Shares of CBG jumped up to 20% on the news, before trading off to +15%. Visa
said it sees high single-digit growth in 2009 and believes it will return to
15-20% revenue growth in 2010, depending on the course of the crisis.
- Comments from various sources are buffeting the big chip manufacturers.
Industry analyst Isuppli said that Intel's Q1 microprocessor share -2.5% q/q to
79.3% while AMD's share rose 2.3% q/q to 12.8%. The group sees Q1 global
microprocessor revenue -21% y/y and sales -16% y/y. AMD's CEO echoed recent
comments from the likes of Michael Dell, saying its too early to say PC market
has hit bottom. He also predicted that Q4 is the earliest time for on-year
revenue and PC demand growth (note just the other day Intel's CEO said he is
confident the bottom has been reached in the PC market). Taiwan Semi believes
the worst is over for the chip industry and expects industry growth of 5-6% in
2009, with recovery arriving in the second half of the year.

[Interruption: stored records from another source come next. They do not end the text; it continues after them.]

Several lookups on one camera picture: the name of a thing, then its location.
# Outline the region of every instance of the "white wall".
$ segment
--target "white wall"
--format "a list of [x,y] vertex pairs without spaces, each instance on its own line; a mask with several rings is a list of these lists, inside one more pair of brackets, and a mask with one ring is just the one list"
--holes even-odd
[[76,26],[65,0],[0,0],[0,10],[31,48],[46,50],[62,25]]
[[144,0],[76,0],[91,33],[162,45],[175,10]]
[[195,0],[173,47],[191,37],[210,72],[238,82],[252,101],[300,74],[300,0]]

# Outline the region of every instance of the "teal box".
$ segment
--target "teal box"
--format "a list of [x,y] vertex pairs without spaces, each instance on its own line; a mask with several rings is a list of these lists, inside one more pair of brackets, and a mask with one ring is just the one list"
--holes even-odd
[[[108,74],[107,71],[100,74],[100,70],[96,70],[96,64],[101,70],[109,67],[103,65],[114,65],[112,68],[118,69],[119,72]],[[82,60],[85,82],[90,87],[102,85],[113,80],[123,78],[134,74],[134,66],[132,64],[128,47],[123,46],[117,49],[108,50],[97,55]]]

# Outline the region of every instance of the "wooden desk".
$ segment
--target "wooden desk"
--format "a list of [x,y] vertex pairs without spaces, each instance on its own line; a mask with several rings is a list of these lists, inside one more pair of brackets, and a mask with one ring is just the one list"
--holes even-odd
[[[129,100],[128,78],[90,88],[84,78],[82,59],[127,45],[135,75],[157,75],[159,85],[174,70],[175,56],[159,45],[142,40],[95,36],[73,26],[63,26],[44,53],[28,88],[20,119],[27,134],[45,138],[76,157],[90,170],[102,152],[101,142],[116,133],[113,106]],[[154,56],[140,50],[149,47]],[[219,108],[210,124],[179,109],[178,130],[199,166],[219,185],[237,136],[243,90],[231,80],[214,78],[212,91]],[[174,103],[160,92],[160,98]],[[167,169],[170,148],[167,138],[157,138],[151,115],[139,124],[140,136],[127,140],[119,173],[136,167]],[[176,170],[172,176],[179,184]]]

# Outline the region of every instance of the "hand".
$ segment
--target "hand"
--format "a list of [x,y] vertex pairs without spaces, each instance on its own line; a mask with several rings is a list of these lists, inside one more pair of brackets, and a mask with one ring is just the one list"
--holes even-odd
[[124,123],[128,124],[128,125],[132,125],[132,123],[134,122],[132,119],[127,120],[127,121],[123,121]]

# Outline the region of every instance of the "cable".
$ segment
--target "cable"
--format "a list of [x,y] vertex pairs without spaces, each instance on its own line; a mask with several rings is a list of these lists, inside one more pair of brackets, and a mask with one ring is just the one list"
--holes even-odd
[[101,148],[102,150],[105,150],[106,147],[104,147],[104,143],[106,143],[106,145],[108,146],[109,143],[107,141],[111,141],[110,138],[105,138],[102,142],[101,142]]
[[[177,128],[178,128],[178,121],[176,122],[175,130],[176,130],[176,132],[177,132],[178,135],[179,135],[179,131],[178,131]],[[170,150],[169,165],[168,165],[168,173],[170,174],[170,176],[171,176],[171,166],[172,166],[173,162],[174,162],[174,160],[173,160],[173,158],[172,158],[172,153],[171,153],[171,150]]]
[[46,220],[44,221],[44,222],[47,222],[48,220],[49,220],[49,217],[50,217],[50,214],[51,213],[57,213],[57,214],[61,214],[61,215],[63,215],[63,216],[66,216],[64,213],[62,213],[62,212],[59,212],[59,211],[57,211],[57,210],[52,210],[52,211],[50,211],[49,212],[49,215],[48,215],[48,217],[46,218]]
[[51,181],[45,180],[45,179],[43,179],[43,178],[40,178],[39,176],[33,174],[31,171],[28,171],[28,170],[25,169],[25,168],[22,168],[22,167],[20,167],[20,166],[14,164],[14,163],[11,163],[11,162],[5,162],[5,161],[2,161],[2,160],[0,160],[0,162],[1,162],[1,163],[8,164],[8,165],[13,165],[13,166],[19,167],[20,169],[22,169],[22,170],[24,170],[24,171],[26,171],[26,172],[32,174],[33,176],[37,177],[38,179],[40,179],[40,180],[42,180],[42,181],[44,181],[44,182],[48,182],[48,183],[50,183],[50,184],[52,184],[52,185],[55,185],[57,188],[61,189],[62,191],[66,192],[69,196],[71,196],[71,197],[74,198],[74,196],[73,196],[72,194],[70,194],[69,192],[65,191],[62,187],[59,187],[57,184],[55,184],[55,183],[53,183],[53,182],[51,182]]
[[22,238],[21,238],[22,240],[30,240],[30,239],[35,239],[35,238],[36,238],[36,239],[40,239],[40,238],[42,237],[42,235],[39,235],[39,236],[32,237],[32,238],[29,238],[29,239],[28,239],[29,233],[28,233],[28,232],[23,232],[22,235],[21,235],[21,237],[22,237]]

- In currencies, the greenback managed to shake off its earlier vulnerability
in the choppy European session price action. Alleged comments from the French
Finance Ministry, to the effect that currencies rates would not be discussed at
this weekend's G8 summit, helped the pair test 1.4144 ahead of the New
York session. The dollar seemed poised for a beating
after Russian Central Bank First Deputy Ulyukayev commented that Russia
was mulling plans to reduce its share of reserves held in US Treasuries in
exchange for IMF bonds. The central banker noted that it would diversify
reserves if the Chinese Yuan (CNY) became a new global reserve currency. Note
$401B of reserves include roughly 30% US Treasuries. EUR/USD retested the
1.4140 level, but failed to make a fresh session high on the Russian comments.
Dealer chatter then focused on the pending IMF bond issue and debated whether
there really was going to be any central bank portfolio adjustment away from
treasuries and into IMF bonds. Keep in mind that the IMF has not disclosed the
makeup of its pending bond issue, and it remains an open question whether they
will be denominated in USD, EUR or a basket comprised of Special Drawing Rights
(SDRs, which are an accounting chit only and not a circulated currency). Risk
aversion returned after comments from Goldman CEO Blankfein, sending the
EUR/USD probing below the 1.4000 level as oil and energy markets took note of
the cautionary outlook from Goldman's chief. AUD and CAD are off their best
levels, while USD/CAD is retesting 1.11, 150 pips above its NY morning lows.
AUD/USD at 0.8050 after testing 0.8130 overnight.